Exercise:
Which lines in the records below contain the word "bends"? Copy each of them.

····················

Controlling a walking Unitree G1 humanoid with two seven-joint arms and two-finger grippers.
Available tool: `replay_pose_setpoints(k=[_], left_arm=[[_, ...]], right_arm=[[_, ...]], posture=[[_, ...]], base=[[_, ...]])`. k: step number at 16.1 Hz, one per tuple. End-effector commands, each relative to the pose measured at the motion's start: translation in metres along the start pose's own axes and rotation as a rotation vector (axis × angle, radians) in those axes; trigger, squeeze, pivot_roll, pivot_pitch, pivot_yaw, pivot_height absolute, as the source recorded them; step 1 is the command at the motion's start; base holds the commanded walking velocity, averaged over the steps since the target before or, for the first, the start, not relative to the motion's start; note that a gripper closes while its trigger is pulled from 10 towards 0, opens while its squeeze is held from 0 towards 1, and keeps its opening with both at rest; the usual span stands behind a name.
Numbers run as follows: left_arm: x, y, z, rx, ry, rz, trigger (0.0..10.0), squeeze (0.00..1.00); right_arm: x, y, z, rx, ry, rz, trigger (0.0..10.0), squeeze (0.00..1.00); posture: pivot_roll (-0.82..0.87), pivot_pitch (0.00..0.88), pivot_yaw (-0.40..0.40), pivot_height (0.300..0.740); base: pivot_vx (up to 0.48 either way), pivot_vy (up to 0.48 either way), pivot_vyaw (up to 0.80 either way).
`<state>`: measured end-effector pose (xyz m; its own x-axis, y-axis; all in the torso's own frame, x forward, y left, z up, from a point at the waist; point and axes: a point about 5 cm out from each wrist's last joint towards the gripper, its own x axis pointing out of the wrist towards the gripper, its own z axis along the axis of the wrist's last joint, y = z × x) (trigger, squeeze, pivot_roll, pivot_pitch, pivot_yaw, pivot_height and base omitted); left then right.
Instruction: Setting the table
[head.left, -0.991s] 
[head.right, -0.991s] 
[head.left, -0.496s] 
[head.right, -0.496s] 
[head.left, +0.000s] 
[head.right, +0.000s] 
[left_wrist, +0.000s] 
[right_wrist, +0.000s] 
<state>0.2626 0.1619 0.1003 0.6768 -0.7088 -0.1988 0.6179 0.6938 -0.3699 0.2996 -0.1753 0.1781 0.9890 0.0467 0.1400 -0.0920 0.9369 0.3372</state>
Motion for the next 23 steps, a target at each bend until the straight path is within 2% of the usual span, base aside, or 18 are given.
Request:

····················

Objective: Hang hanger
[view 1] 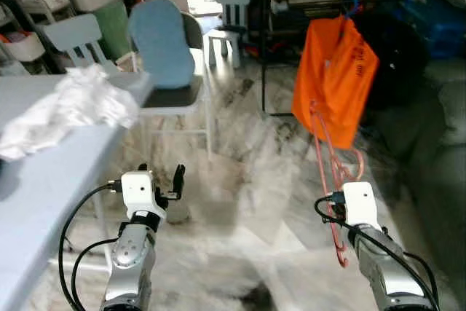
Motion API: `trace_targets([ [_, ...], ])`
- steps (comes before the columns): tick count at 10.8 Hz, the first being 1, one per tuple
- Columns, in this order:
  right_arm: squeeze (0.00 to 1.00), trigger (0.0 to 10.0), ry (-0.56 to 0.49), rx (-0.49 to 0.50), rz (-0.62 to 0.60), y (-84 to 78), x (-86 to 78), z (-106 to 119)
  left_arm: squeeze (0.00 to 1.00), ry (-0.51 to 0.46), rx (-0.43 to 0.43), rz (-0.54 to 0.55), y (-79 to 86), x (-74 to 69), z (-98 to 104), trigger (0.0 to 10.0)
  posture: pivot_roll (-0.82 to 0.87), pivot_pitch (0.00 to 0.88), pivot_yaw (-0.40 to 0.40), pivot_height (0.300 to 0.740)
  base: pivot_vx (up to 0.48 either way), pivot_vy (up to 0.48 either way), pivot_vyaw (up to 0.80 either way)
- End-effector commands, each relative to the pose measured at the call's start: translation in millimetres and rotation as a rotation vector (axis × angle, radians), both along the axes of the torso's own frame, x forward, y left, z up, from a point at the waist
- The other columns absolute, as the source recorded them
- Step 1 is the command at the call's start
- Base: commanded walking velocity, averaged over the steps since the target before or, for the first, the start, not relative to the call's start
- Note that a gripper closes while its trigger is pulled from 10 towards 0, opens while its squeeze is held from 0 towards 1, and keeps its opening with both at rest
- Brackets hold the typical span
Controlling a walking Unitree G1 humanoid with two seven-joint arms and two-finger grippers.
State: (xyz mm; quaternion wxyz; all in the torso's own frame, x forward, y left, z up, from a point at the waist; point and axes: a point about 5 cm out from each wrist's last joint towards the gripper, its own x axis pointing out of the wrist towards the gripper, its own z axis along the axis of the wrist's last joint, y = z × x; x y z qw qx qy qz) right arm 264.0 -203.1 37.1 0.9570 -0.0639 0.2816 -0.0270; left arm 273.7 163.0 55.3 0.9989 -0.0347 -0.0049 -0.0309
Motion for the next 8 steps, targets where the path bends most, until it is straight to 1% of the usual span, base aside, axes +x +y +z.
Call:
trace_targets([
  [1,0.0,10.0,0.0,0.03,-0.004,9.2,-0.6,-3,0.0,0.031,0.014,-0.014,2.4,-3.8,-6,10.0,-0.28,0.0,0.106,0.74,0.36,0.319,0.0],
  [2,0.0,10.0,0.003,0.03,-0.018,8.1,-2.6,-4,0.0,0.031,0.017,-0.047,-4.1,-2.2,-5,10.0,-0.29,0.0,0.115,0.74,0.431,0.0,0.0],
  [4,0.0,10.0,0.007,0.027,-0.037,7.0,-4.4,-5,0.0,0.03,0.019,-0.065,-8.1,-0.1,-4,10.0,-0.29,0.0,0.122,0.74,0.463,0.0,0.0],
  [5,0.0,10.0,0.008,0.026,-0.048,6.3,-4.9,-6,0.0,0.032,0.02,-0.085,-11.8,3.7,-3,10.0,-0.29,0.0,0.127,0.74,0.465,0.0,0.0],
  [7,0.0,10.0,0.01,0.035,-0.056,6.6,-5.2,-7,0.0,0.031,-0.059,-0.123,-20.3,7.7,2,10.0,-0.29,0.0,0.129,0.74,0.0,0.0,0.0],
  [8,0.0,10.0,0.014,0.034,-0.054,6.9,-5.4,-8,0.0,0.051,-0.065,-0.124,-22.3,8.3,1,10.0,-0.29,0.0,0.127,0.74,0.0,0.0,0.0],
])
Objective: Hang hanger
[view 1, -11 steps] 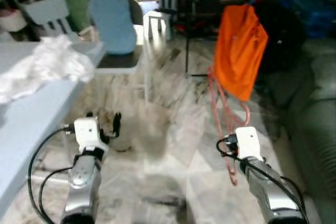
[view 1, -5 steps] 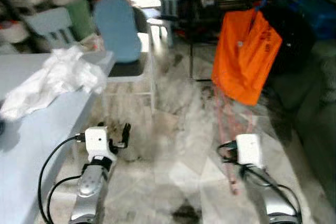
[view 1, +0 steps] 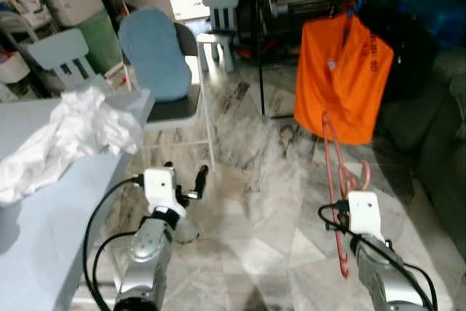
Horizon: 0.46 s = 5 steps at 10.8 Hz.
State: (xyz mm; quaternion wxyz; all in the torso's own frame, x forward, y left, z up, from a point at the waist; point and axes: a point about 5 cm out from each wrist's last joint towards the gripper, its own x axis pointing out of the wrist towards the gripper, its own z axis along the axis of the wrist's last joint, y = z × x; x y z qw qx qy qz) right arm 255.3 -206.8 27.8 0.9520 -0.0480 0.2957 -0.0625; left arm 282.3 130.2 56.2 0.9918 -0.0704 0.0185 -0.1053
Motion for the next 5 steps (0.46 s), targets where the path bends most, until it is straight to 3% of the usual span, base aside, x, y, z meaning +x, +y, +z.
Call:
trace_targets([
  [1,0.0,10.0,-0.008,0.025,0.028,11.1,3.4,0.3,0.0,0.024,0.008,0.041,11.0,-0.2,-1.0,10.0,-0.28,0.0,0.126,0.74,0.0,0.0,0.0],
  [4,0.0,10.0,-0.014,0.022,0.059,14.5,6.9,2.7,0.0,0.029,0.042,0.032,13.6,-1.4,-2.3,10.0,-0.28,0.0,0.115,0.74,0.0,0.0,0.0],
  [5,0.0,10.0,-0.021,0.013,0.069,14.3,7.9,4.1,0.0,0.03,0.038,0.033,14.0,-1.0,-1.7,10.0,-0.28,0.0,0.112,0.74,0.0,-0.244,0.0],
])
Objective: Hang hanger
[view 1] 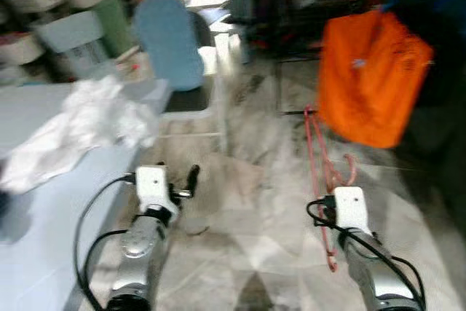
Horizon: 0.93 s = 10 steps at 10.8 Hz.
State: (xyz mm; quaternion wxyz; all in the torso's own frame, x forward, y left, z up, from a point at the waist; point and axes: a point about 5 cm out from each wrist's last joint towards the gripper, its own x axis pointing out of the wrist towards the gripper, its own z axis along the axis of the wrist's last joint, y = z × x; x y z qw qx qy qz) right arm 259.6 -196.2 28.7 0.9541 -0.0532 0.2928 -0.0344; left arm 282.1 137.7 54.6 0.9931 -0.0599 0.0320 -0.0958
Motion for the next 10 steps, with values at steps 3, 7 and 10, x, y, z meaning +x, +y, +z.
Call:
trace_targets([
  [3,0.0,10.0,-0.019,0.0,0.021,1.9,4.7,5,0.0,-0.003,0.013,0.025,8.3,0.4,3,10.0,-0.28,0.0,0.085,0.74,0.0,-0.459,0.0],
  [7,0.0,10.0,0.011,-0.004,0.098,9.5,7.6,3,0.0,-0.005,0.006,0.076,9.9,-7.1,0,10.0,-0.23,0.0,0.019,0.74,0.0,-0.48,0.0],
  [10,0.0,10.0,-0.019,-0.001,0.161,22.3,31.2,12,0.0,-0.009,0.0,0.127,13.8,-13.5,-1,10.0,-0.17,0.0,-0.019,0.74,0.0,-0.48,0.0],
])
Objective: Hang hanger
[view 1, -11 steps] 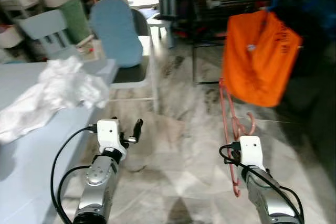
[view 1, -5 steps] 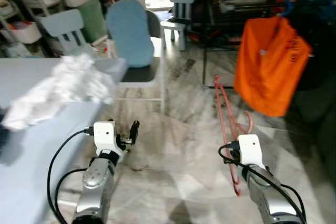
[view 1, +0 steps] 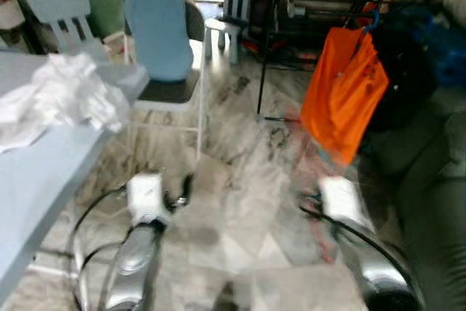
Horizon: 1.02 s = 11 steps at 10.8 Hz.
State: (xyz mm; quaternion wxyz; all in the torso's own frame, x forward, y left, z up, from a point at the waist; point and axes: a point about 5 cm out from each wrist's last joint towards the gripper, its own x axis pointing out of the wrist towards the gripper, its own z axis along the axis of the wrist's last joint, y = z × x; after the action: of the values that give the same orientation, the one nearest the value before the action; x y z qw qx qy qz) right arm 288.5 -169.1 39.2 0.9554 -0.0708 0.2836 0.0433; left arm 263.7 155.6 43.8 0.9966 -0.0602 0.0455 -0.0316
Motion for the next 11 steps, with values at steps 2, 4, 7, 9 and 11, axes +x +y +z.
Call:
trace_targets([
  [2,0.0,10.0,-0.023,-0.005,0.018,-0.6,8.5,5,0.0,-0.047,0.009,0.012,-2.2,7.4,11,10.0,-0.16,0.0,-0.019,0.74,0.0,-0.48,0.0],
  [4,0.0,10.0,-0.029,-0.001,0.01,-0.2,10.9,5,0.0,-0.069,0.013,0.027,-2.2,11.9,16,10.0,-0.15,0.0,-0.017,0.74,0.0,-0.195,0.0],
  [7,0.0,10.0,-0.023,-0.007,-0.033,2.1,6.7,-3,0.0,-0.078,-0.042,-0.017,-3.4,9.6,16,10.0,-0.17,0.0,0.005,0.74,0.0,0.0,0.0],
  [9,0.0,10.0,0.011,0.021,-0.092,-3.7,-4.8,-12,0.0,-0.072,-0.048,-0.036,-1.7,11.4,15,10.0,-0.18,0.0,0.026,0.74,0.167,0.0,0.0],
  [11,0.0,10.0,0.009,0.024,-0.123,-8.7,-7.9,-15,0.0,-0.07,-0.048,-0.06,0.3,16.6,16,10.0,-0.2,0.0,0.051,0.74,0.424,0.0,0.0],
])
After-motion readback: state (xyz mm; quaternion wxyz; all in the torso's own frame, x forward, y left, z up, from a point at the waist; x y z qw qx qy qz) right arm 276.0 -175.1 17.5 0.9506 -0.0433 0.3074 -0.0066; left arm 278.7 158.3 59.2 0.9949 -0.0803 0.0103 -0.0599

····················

Answer to the problem:
Motion for the next 8 steps, targets where the path bends most, until it is straight to 1% of the usual span, base aside, axes +x +y +z.
Motion for the next 5 steps (0.46 s), targets where the path bends most, until it is straight to 3% of the usual span, base aside, x, y, z meaning +x, +y, +z.

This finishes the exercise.